Bab 6 BEBAN
Gavinka hendak masuk ke kamar Ars yang baru saja memanggilnya lewat telpon, namun Levin malah mencegah tangannya dan membuat Gavinka membulatkan matanya penuh, ia takut sekali jika Levin ada disampingnya, ia merasa tak aman jika Levin ada dihadapannya.
“Lepaskan aku!” Gavinka mencoba melepaskan diri, namun Levin makin mempererat genggaman tangannya.
Levin menarik paksa Gavinka dan membawanya masuk ke kamarnya. Levin menatap wajah Gavinka penuh marah, dan mata segelap malam itu membuat Gavinka bergidik ngeri.
“Aku sudah bilang padamu, jangan hanya menjadi pelayan Ars, tapi juga menjadi pelayanku,” kata Levin.
“Aku bukan pelayanmu, Tuan Muda Levin, aku hanya ditugaskan menjadi pelayan Ars.”
“Mau ku adukan pada Laure?”
“Adukan saja,” jawab Gavinka menundukkan kepala agar tak sampai beradu tatapan dengan lelaki yang selalu semena-mena padanya.
“Sepertinya kau sudah tak takut lagi kehilangan pekerjaan ini, apa karena Ars menyukaimu?”
“Sudahlah. Aku mau pergi,” kata Gavinka, hendak melangkah meninggalkan kamar Levin, namun Levin malah menggenggam erat tangannya, dan membalikkan tubuhnya. Levin menghambur mencium dan memagut bibir Gavinka terus memaksa dengan cara memagut sendiri tanpa ada balasan. “Lepaskan aku!”
Levin terus melakukannya, ia tak pernah mau mendengarkan apa yang dikatakan Gavinka, membuat Gavinka makin takut pada sosok Levin yang sudah mengambil keperawanannya.
“Aku mohon hemphh lepaskan aku,” lirih Gavinka, membuat Levin terus menyusuri bagian lehernya, Gavinka bergegas memukul junior Levin menggunakan lututnya, Levin melupakan satu hal, jika dengan berdiri, Gavinka pasti akan bisa melawannya.
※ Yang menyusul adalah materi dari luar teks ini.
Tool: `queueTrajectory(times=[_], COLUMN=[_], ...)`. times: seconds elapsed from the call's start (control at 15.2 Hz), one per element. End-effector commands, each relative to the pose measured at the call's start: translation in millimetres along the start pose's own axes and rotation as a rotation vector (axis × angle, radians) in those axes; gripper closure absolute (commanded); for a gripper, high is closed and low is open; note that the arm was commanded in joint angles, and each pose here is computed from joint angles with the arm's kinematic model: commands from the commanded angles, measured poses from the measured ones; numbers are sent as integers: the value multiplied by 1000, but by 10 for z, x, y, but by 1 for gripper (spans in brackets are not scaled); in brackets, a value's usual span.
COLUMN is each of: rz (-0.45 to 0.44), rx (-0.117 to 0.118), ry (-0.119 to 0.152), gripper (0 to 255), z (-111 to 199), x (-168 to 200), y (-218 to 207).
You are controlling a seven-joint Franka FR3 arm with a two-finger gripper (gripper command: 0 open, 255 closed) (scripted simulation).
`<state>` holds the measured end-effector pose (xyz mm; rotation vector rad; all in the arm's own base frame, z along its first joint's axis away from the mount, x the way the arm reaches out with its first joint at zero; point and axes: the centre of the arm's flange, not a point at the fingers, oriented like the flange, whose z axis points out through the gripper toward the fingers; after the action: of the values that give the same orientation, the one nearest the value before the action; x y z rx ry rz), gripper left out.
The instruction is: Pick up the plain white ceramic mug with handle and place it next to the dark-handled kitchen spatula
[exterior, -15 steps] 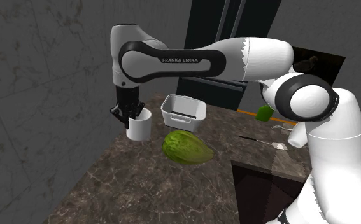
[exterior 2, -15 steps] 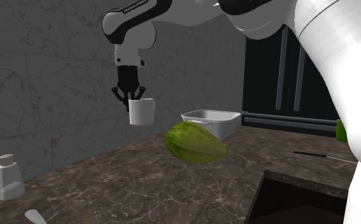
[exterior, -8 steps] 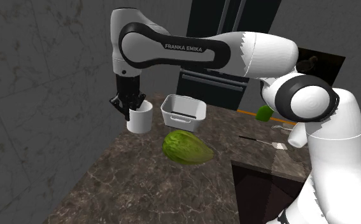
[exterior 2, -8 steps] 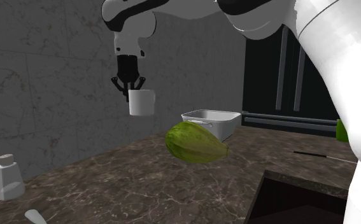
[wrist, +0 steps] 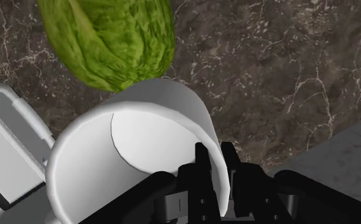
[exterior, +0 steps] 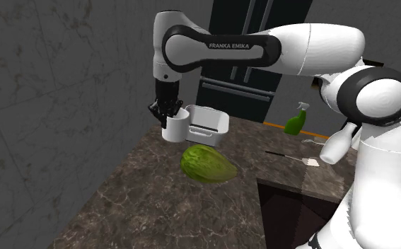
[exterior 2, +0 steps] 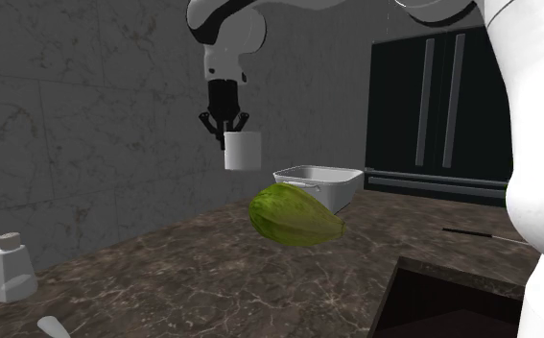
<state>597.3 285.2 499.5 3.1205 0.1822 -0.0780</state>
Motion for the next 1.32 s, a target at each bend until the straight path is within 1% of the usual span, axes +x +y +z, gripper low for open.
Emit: queueTrajectory(times=[0.0, 1.25], rz=[-1, -1], rx=[0, 0], ry=[0, 0], gripper=[255, 255], z=[14, 73], x=[-72, -793], y=[256, 2657])
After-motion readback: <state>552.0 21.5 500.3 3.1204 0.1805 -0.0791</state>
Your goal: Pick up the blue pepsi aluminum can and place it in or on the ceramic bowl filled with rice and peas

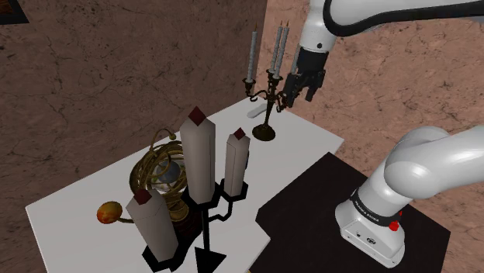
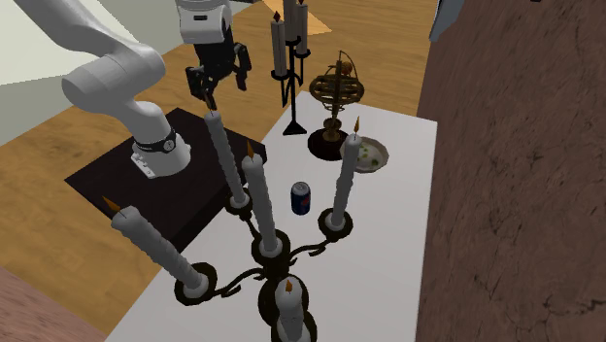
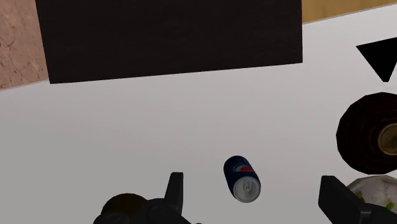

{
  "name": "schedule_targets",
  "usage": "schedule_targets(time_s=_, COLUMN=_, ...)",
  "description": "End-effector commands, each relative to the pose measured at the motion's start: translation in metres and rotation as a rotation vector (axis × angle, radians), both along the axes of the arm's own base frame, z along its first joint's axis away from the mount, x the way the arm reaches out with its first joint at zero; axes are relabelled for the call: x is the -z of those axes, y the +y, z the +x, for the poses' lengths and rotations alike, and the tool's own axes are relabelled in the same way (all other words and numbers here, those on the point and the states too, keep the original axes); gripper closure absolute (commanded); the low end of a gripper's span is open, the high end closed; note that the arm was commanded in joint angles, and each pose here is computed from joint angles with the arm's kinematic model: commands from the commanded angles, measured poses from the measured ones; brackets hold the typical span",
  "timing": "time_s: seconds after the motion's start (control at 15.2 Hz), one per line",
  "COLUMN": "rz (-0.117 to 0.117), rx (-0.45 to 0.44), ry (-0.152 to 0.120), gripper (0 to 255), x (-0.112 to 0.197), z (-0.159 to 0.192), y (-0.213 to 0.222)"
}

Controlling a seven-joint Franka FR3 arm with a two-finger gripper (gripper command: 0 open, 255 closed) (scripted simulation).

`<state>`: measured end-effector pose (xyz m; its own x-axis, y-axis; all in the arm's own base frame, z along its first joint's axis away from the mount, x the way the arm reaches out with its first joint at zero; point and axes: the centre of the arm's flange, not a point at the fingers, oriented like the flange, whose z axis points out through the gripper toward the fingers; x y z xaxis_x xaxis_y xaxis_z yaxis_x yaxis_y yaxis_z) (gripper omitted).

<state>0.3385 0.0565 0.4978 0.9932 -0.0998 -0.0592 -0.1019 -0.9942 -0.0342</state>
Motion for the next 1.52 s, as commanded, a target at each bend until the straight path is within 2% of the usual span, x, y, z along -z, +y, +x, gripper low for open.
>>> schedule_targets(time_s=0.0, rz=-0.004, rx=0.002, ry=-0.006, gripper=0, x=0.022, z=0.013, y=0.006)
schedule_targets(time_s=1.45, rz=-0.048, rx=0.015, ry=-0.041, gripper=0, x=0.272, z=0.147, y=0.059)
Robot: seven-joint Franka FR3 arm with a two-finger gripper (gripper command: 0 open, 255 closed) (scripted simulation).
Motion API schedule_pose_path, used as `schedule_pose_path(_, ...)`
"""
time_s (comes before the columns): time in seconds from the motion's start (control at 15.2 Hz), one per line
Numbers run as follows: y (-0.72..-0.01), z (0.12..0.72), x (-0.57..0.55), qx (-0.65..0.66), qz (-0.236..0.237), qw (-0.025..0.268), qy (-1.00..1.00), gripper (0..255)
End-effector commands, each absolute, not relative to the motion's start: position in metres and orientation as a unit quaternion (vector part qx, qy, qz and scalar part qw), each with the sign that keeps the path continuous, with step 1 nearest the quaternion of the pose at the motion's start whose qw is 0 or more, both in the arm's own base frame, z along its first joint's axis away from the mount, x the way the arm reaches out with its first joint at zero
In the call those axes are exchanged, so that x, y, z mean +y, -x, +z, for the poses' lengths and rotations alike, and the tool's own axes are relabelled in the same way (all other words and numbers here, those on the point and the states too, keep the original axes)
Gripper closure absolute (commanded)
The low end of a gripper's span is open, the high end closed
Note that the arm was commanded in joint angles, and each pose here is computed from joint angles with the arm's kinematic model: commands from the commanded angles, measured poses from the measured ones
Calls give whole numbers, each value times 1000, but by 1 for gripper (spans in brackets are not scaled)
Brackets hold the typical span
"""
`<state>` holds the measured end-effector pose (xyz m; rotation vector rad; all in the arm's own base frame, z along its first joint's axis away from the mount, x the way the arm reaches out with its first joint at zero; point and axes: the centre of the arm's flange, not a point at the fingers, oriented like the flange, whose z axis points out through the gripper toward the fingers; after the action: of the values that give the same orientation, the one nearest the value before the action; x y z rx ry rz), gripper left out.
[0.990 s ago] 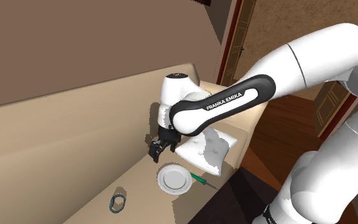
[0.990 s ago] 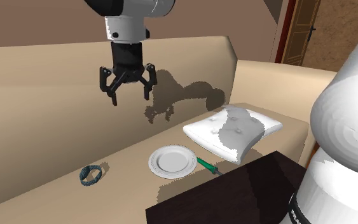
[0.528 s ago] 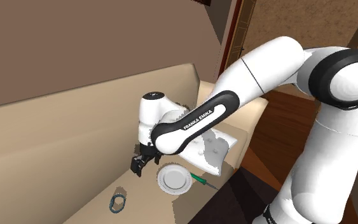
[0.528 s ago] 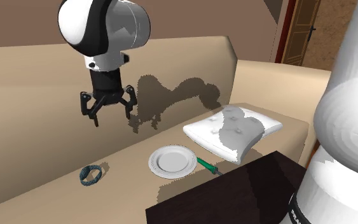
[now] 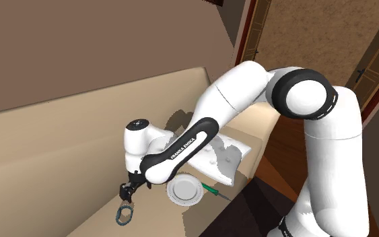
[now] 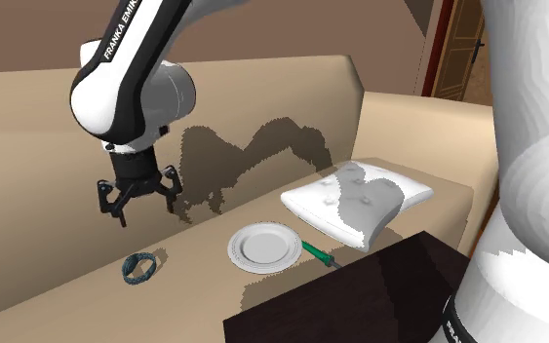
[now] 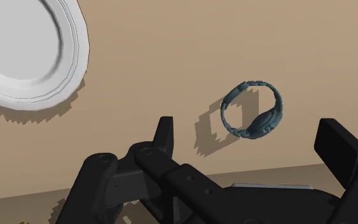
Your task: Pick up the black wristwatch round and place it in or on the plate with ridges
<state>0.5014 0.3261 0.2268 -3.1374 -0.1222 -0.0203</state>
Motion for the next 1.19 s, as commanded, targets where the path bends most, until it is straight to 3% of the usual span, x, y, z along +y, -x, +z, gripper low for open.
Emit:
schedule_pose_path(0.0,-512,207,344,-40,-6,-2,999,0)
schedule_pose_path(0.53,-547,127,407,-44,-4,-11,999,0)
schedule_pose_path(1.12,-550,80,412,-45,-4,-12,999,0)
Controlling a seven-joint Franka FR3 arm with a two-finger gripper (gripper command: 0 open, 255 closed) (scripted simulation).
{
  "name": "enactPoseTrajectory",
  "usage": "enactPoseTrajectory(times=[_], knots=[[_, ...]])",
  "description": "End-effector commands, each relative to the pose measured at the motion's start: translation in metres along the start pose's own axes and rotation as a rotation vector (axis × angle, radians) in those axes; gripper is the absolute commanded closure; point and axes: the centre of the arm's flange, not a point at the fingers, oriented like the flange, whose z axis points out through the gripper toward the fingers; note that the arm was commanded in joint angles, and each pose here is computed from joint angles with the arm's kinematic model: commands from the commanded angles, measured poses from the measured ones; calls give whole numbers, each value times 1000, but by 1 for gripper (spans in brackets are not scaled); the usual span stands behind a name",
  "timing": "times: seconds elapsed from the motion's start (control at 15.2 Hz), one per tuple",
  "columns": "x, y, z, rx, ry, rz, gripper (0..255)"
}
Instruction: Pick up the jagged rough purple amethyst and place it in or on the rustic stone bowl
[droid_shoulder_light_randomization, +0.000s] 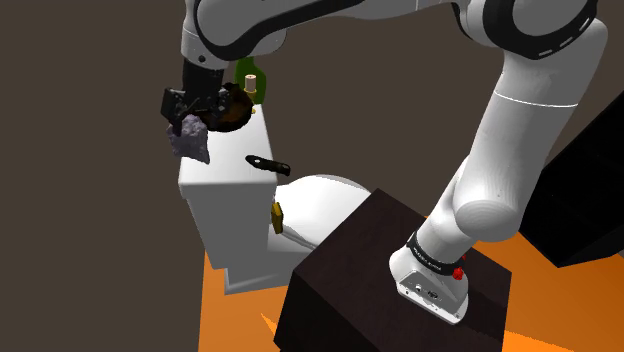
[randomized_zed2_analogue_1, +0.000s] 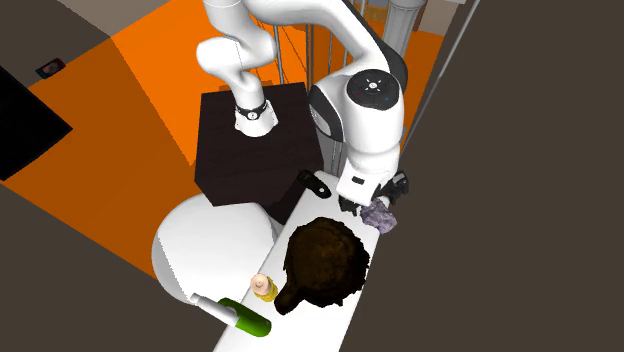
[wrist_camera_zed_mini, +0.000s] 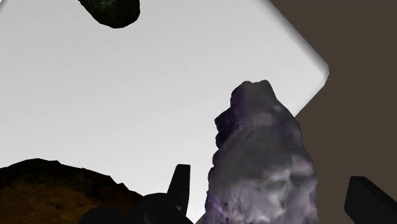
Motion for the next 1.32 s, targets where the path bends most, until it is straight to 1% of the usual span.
enactPoseTrajectory(times=[0.0,0.13,0.2,0.79,1.25], knots=[[0,0,0,0,0,0,0],[0,0,0,0,0,0,0],[0,0,0,0,0,0,255],[0,0,0,0,0,0,255],[4,-7,-36,0,0,0,255]])
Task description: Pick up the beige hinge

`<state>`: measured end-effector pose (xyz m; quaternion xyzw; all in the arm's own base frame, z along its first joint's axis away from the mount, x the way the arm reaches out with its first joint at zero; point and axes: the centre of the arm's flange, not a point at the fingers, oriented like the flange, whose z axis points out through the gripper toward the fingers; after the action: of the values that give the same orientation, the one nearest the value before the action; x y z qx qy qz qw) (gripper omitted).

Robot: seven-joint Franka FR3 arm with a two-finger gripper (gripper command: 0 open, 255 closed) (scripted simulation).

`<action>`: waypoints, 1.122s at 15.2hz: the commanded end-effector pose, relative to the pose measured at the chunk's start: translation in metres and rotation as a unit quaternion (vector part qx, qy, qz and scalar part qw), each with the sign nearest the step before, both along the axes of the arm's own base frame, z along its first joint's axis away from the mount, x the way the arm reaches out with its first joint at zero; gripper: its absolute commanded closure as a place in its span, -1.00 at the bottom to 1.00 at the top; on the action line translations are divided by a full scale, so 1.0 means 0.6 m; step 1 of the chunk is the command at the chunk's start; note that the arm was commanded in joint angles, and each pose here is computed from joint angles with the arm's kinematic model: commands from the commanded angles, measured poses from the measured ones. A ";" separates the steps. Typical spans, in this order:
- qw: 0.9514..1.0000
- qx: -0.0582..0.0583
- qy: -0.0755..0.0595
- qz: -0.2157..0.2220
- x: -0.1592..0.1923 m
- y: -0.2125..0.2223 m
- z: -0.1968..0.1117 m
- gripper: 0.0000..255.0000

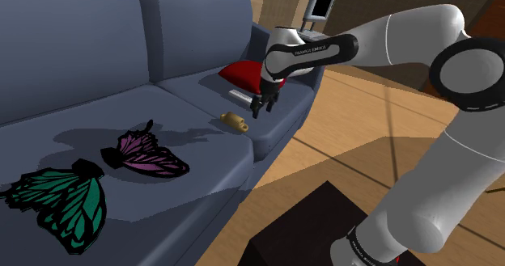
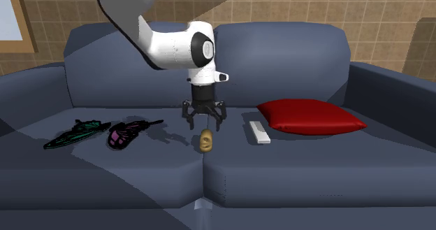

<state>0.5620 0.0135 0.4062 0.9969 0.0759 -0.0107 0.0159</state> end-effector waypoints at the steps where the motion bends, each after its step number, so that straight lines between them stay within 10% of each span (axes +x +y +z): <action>1: 1.000 0.001 -0.004 0.012 0.034 0.015 -0.020 -1.00; 8: 0.998 0.006 -0.016 0.054 0.155 0.062 -0.089 -1.00; 17: 0.998 0.006 -0.017 0.056 0.162 0.064 -0.159 -1.00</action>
<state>0.6591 0.0523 0.3142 0.9912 0.1318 0.0071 0.0117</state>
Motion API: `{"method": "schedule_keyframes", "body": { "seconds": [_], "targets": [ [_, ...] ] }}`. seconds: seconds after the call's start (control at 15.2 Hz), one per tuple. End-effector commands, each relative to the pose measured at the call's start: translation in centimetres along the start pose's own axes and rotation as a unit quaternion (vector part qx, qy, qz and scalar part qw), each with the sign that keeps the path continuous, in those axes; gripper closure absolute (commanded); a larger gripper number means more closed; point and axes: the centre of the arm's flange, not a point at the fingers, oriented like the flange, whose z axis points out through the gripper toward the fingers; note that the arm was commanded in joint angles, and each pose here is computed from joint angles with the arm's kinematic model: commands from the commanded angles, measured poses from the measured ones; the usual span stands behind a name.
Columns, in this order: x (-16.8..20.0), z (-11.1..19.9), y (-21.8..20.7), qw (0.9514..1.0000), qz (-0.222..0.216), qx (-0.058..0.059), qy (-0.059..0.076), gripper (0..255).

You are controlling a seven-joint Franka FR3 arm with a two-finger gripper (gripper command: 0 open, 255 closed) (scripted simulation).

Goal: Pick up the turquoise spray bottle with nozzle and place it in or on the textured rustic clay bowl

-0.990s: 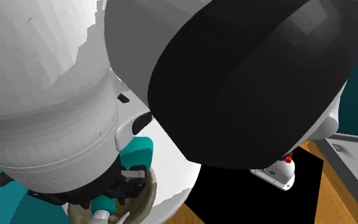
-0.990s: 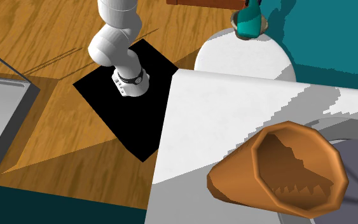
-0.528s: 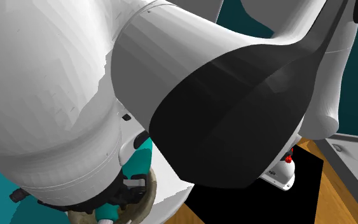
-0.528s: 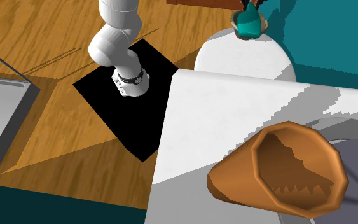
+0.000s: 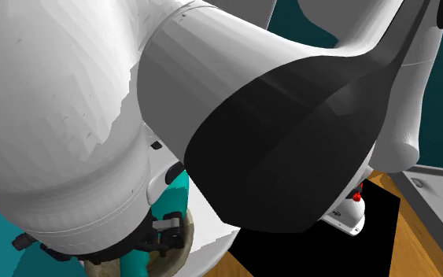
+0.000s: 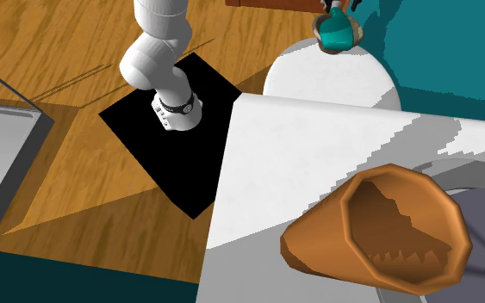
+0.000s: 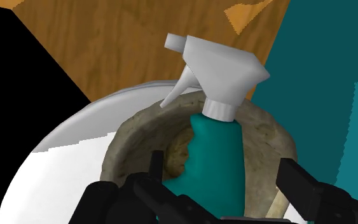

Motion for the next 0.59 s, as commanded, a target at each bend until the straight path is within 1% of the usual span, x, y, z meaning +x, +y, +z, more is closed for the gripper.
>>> {"method": "schedule_keyframes", "body": {
  "seconds": [0.0, 0.13, 0.4, 0.53],
  "targets": [
    [0.0, 0.0, 0.0, 1.0, 0.0, 0.0, 0.0, 0],
    [0.0, 0.0, 0.0, 1.0, 0.0, 0.0, 0.0, 0],
    [0.0, -5.0, 0.0, 1.0, 0.0, 0.0, 0.0, 0],
    [0.0, -5.0, 0.0, 1.0, 0.0, 0.0, 0.0, 0]
  ]
}}
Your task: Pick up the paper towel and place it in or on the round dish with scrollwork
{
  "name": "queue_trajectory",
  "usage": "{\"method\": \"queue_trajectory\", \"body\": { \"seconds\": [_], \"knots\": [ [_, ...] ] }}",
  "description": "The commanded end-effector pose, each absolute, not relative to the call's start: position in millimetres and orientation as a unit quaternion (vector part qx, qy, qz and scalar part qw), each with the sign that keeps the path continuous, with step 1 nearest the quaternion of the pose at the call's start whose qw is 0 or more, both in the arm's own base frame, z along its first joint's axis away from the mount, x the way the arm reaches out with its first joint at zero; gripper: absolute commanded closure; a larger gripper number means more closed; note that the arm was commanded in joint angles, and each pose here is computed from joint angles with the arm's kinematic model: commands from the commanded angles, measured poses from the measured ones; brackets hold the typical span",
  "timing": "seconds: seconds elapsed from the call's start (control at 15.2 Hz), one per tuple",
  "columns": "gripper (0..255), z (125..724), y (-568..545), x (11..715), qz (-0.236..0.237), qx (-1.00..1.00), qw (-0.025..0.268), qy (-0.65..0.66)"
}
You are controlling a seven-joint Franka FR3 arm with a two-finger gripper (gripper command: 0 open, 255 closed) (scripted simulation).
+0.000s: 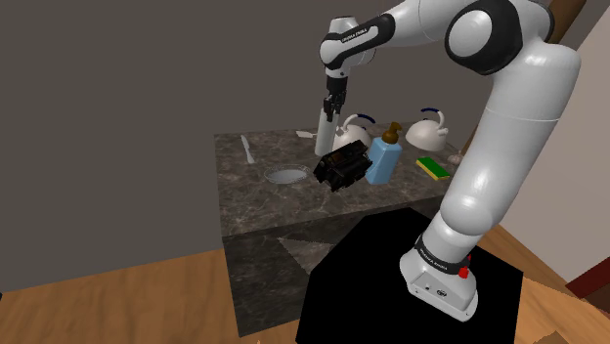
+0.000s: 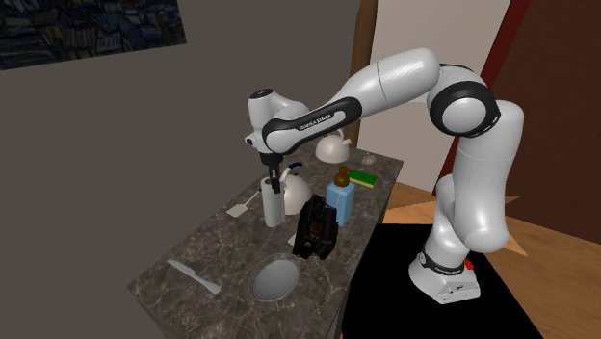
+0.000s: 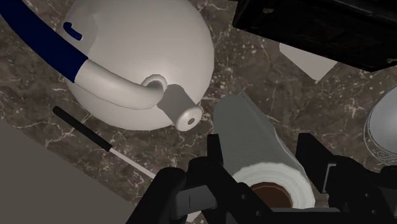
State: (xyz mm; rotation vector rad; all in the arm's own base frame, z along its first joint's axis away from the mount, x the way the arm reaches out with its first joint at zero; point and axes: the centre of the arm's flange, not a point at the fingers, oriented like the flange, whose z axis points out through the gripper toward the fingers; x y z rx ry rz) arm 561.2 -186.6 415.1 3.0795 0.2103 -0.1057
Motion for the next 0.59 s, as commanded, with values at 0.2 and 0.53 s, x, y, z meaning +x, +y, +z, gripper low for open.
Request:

Levin kesakitan dan meringis menggenggam juniornya, terpaksa melepaskan diri dari pagutannya pada Gavinka.
“Apa kamu sudah gila? Kenapa selalu menggangguku? Aku bukan istrimu, dan aku bukan orang yang bisa kau perintah begitu saja! Ya perempuan manapun mungkin dengan rela memberikan hidupnya padamu, bahkan mereka siap meninggalkan segalanya demi dirimu, namun aku bukan perempuan yang bisa menerima perlakuanmu ini.” Gavinka menunjuk Levin dan melangkah keluar kamar.
Levin begitu geram, namun rasa sakit masih menguasainya, ia tidak bisa menyusul Gavinka saat ini, karena rasa sakit yang ia rasakan.
“Aku akan membuatmu menjadi milikku, lihat saja!” gumam Levin, lalu berbaring diatas ranjang.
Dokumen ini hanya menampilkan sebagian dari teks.